Rodeada por morros, a Lagoinha do Leste é uma das praias mais procuradas por moradores e turistas em Florianópolis, que estão em busca de aventura, trilhas, contato com a natureza ou apenas para um mergulho na água doce da lagoa ou na água gelada do mar aberto. Apesar da bela paisagem em local de difícil acesso, em meio a montanhas e uma unidade de conservação no Sul da Ilha, a Lagoinha exige cuidado por causa do alto risco de afogamento, além da possibilidade de se perder na mata. No último fim de semana, turistas se perderam na trilha e precisaram ser resgatados pelos bombeiros.
“Esta praia em específico é muito frequentada por turistas, que vão até o local para aventurarem-se nas trilhas adjacentes à praia e, por consequência, surgem ocorrências de atendimento pré-hospitalar. As condições do mar são um ponto de bastante atenção. Por vezes, a Lagoinha revela uma condição de alto risco de afogamento, fazendo com que não seja indicada a entrada no mar até por nadadores experientes”, alerta o 2º tenente do Corpo de Bombeiros Militar, João Eduardo.
A Lagoinha do Leste, assim como a praia de Naufragados, também de mar aberto e no Sul da Ilha, passou a ter apenas nesta temporada de verão a presença de salva-vidas. Quatro guarda-vidas em dois postos instalados na praia de aproximadamente 700 metros cuidam dos banhistas entre as 7h30 e 19h30.

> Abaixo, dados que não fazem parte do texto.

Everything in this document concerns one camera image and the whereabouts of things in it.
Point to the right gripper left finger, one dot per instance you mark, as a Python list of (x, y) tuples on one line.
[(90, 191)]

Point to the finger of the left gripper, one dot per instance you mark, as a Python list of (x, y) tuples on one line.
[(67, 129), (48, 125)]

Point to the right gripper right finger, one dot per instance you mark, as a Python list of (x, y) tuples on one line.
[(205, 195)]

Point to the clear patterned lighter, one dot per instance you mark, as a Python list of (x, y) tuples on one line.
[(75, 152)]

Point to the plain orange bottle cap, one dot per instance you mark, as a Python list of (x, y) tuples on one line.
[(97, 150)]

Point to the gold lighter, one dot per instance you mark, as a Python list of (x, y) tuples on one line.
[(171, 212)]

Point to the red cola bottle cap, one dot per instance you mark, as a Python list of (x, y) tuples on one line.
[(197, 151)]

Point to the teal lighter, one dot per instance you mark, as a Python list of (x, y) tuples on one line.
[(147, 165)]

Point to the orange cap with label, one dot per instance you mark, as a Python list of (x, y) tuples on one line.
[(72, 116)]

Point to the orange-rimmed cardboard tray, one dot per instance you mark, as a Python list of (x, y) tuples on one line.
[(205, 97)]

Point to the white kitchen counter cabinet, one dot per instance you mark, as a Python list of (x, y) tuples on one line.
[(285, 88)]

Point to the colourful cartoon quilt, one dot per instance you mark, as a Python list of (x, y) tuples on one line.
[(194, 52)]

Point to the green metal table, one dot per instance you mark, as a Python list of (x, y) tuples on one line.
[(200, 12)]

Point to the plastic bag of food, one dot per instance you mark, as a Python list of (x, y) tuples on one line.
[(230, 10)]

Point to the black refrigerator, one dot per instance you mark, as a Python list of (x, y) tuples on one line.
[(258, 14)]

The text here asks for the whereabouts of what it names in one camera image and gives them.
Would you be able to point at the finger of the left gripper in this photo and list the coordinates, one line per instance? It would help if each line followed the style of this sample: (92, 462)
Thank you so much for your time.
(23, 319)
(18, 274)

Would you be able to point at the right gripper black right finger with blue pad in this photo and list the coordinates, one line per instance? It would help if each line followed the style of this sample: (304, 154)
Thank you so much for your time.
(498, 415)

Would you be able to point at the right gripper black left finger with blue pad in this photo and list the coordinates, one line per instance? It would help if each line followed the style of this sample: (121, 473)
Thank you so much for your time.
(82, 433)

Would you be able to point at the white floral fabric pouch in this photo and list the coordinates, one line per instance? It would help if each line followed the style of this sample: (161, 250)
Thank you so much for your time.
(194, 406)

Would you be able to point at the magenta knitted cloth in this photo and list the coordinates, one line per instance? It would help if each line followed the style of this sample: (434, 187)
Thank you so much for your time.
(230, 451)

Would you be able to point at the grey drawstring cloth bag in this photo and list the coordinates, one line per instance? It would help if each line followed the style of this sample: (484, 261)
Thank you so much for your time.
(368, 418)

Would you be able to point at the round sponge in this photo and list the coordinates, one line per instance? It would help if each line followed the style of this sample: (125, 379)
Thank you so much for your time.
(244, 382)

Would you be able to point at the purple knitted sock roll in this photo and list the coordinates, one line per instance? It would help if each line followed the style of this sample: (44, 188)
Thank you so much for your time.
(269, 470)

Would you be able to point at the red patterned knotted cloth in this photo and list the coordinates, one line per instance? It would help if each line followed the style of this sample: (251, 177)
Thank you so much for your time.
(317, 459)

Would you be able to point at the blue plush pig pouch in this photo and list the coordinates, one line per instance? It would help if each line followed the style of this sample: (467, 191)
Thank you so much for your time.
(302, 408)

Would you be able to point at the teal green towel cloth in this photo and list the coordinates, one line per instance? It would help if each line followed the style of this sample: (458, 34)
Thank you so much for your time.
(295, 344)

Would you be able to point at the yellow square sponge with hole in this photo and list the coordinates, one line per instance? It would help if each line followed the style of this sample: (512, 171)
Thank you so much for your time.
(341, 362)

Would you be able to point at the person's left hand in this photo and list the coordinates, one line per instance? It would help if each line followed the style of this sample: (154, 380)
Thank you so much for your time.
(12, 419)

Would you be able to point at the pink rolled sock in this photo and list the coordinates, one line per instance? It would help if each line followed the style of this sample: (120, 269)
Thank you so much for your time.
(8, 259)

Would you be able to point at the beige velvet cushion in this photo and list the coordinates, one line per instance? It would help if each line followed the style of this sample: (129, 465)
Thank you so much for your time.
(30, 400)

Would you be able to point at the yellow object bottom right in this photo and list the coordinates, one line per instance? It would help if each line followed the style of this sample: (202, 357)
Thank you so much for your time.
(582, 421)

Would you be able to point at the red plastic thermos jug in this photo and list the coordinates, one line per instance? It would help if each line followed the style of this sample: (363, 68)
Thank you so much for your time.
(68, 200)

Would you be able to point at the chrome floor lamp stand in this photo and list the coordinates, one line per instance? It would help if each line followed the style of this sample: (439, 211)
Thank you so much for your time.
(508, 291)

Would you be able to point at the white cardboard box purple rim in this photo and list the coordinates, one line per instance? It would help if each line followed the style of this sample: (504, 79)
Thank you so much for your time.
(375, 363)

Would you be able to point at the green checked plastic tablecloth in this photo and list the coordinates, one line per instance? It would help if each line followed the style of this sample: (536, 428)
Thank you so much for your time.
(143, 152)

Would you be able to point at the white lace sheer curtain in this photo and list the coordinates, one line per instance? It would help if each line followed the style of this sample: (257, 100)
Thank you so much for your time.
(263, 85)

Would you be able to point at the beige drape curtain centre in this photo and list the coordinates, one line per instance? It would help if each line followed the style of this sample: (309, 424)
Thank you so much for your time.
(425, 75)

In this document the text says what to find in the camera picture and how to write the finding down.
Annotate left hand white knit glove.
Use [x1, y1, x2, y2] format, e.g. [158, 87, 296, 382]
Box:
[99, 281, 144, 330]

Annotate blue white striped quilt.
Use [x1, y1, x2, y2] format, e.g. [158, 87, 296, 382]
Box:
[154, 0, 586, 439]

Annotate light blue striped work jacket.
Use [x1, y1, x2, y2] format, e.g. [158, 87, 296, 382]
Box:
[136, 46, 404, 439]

Além do mar agitado, procurado também por surfistas que exploram ondulações favoráveis à formação de “tubos”, existe no local uma pequena lagoa de água doce.
A praia está em Área de Preservação Permanente (APP), integra o Parque Natural Municipal da Lagoinha do Leste e é elencada por muitos frequentadores como a mais bela da capital catarinense, o que a faz tão procurada.
“A Lagoinha em si é incrível, a Coroa de cima ou de baixo, as duas trilhas, o isolamento. É o lugar natural mais peculiar da Ilha de Santa Catarina”, afirma Cid Neto, geógrafo e chefe das unidades de conservação municipais, em Florianópolis.
Técnico da Fundação Municipal do Meio Ambiente (Floram), Neto recomenda que as trilhas sejam feitas com auxílio de guia ou condutor ambiental “para maior segurança e troca de conhecimento”, diz.
Relatos de moradores sobre a praia e trilhas
Chegar lá só é possível de barco, quando as condições do mar permitem, ou por trilhas. O transporte por embarcação custa em torno de R$ 70 e é feito por pescadores da praia no bairro Pântano do Sul. Entre algumas casas da comunidade é de onde parte a trilha mais curta, com cerca de uma hora de duração, chegando no canto direito da praia. O outro caminho tem duração aproximada de 2h30, e sai da praia do Matadeiro, no bairro da Armação.
Segundo Laura, desde que se mudou para Florianópolis a trilha que mais fez foi a da Lagoinha do Leste. “Simplesmente amo tudo desse lugar, tendo disponibilidade estamos com a mochila pronta para irmos!

A jovem Michelle Souto dos Santos mora a poucos quilômetros das trilhas. Licenciada em educação física e adepta de exercícios, ela costuma ir à praia da Lagoinha sempre que pode.
“Procuro ir pela beleza que vamos encontrando ao longo do percurso, principalmente saindo pela trilha do Matadeiro. Acredito que o diferencial da praia seja o Morro da Coroa, onde pode se ver toda a Lagoinha e sua extensão, e também pelo fato da trilha pelo Pântano está mais organizada, com escaladas e sem pedras pelo caminho”, afima.

Há também moradores de Florianópolis que também aprovaram ter conhecido o local, mas preferem investir energia em novas trilhas e não voltar mais à Lagoinha, como o policial militar Diego Lapa da Silveira. “Fui com o intuito de conhecer o lugar, a pedra que todos tiram fotos, além da trilha que leva até o local, ser um lugar de aventura. Muito top, mas já conheci, pronto. Vou a outros lugares”, brinca.